Full Reference Configuration¶

Warning

This is not recommended to copy and paste the configuration as is. The configuration is meant to be a reference and should be modified to fit your specific use case.

This is a full reference configuration example file for the Depictio CLI. It includes all available options and their descriptions. You can use this as a template to create your own configuration file.

# Required: Name of the project

name: "Strand-Seq data analysis"

# Optional : the URL of an external project management system reference
data_management_platform_project_url: "https://labid.embl.org/core/projects/default/5baa8f07-bd00-46e7-b3cb-ec79d01f6f3c"

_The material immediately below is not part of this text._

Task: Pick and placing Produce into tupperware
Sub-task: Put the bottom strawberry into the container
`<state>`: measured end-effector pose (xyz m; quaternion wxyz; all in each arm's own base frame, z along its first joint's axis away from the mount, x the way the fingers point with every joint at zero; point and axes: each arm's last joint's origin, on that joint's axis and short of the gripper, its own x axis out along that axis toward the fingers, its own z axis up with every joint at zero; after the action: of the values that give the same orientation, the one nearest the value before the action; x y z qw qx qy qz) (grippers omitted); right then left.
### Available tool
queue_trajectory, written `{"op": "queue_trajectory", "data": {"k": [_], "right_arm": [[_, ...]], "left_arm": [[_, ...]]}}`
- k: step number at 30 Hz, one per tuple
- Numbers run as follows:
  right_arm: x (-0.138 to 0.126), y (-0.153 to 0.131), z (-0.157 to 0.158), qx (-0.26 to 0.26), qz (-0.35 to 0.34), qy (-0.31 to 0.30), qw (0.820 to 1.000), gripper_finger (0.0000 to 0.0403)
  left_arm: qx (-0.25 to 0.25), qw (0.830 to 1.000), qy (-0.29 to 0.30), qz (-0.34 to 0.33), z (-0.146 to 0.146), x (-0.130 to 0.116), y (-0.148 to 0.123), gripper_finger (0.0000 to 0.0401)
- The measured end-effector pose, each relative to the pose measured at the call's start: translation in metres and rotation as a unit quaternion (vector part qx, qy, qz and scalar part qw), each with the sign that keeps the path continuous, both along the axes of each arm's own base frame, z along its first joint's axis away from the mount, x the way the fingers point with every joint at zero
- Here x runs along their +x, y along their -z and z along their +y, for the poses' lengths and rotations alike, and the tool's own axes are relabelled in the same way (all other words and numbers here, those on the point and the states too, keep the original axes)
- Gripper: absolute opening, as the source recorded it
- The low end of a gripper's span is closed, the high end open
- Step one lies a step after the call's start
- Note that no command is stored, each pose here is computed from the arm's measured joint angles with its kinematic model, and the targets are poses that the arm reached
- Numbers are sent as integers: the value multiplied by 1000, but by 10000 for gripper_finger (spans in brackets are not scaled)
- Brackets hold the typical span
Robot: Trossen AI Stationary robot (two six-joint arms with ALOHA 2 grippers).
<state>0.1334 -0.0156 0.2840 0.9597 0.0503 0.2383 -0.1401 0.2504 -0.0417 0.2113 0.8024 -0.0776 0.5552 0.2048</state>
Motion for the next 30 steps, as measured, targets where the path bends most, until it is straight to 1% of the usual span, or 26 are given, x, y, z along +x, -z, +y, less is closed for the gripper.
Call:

# Required: Workflows that are available in the system
workflows:
  # Required: The name of the workflow
  - name: "mosaicatcher-pipeline"

    # Required: Engine that is used to run the workflow
    engine:
      # Required: The name of the engine
      name: "snakemake"

      # Optional: The version of the engine
      version: "7.32.0"

    # Optional : the URL of an external workflow catalog reference
    catalog:
      # Required: The name of the catalog (valid values: "smk-wf-catalog", "nf-core", "workflowhub")
      name: "smk-wf-catalog"

      # Required: The URL of the catalog
      url: "https://snakemake.github.io/snakemake-workflow-catalog/?repo=friendsofstrandseq/mosaicatcher-pipeline"

    # Optional: The description of the workflow
    description: "Strand-Seq SV calling framework"

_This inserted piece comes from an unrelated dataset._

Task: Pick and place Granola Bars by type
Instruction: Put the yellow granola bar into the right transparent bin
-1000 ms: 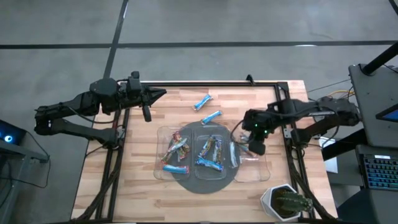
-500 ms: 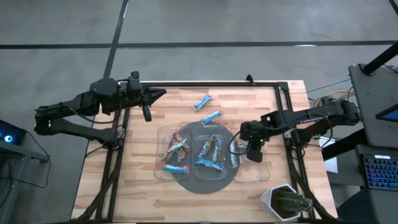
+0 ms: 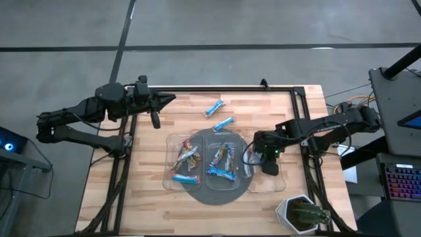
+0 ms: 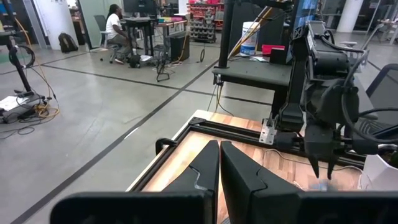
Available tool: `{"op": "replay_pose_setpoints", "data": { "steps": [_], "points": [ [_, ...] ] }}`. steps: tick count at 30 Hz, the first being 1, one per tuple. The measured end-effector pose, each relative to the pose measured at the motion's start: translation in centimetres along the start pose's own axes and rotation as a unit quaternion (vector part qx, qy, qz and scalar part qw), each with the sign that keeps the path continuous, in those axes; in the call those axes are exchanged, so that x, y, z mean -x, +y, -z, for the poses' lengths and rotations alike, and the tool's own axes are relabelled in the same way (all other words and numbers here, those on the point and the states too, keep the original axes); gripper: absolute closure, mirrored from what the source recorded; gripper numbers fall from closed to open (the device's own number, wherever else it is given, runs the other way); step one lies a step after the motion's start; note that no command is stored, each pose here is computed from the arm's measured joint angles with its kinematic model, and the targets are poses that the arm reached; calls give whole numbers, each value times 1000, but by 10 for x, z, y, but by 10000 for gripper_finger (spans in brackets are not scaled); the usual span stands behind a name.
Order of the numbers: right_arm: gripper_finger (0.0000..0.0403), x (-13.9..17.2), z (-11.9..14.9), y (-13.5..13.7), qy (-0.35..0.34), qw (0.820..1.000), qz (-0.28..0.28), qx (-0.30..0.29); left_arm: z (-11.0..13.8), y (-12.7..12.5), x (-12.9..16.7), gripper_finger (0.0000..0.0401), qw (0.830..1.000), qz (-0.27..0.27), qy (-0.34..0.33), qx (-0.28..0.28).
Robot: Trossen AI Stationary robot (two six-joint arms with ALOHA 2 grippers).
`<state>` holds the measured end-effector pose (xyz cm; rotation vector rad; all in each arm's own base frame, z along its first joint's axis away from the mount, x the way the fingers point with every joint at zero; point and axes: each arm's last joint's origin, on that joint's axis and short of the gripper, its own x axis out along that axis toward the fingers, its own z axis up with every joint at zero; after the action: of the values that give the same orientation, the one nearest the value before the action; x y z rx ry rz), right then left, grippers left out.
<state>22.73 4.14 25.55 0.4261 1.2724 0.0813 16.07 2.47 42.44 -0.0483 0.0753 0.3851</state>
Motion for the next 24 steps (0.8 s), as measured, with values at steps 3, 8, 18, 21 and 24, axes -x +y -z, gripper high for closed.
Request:
{"op": "replay_pose_setpoints", "data": {
  "steps": [3, 8, 18, 21, 24],
  "points": [
    [296, -2, 2, 1, 6, 1000, 0, -3, 0, 0, 0, 401, 1000, 0, 0, 0],
    [264, -5, 2, 1, 11, 1000, 2, -17, 0, 0, -1, 401, 1000, 0, 1, 0],
    [260, 0, -9, 7, -40, 999, -6, -6, 3, -2, -9, 401, 1000, -1, 13, -4],
    [263, 3, -13, 9, -56, 998, -9, -4, 3, -3, -10, 401, 1000, 0, 8, -3],
    [259, 6, -16, 11, -72, 997, -16, -3, 0, -3, -11, 401, 1000, 0, -6, 1]
  ]
}}
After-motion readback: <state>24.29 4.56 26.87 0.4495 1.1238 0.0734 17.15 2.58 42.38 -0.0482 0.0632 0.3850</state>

    # Optional: The URL of the repository that contains the workflow
    repository_url: "https://github.com/friendsofstrandseq/mosaicatcher-pipeline"

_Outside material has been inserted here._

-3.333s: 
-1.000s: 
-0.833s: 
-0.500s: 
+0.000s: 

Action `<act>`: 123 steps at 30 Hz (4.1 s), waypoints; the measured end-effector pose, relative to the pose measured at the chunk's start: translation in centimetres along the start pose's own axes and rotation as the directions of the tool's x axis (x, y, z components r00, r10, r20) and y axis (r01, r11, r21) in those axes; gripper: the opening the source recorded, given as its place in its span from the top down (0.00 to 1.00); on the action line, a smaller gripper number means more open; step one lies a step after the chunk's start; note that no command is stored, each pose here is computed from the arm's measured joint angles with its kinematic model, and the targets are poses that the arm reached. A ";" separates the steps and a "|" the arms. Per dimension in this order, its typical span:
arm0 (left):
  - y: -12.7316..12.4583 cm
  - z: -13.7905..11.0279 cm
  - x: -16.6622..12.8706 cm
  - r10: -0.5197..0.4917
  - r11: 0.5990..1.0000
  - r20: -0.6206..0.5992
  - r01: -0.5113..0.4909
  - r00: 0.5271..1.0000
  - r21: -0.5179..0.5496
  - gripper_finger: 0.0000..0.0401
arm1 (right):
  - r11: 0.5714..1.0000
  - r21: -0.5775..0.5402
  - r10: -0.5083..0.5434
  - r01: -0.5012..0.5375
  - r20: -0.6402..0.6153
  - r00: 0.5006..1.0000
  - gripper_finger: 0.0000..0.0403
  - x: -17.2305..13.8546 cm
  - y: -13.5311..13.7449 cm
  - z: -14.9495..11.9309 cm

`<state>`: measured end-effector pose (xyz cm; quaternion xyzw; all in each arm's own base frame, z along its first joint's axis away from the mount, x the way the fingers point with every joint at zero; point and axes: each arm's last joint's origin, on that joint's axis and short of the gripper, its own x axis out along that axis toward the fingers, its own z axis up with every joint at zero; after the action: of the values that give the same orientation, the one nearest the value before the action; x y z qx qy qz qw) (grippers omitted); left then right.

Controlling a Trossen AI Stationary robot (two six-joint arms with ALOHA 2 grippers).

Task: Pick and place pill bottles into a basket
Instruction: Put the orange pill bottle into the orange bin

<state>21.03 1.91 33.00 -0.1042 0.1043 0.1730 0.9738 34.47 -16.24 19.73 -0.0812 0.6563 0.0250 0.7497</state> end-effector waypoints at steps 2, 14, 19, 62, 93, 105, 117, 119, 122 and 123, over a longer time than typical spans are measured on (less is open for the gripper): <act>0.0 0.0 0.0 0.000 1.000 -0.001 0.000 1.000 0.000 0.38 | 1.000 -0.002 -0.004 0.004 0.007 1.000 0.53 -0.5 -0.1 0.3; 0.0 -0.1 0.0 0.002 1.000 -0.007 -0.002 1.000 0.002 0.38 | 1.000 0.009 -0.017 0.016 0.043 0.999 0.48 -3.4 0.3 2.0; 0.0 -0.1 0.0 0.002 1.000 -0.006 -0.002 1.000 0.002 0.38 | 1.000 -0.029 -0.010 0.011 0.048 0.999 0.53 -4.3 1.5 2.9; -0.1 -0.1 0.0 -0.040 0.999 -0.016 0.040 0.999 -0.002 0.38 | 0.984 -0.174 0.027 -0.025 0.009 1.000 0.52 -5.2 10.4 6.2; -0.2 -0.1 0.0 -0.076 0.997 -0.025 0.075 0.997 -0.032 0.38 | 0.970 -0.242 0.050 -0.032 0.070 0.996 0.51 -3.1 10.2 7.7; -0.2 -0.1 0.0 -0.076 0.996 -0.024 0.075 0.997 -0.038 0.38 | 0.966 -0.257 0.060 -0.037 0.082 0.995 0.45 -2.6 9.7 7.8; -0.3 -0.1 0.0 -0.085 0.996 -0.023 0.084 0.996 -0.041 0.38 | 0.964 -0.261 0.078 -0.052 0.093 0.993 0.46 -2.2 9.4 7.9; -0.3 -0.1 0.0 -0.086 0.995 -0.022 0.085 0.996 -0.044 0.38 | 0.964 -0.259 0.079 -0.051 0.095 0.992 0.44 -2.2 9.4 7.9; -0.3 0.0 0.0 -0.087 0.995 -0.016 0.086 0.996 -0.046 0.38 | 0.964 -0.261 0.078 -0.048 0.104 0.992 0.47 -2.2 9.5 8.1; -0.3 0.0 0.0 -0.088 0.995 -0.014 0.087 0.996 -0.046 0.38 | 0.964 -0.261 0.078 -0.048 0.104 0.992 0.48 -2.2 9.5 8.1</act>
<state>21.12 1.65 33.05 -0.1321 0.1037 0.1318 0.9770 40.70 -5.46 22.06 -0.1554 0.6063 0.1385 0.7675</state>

    # Optional: Version of the workflow
    version: "2.3.5"

    # Required: The configuration to retrieve workflow data
    config:
      # Required: List of locations containing the workflow runs - multiple locations can be specified
      parent_runs_location:
        # Paths can be absolute or relative to the configuration file

        # Paths can contain environment variables which are resolved at runtime
        - "{DATA_LOCATION}/mosaicatcher-pipeline-2024"

      # Required: Regular expression to search the runs
      runs_regex: ".*"

    # Required: Data collections that are associated with the workflow
    data_collections:
      # Required: The tag that is used to identify the data collection
      - data_collection_tag: "mosaicatcher_stats"

        # Optional: A description of the data collection
        description: "Statistics file generated by MosaiCatcher"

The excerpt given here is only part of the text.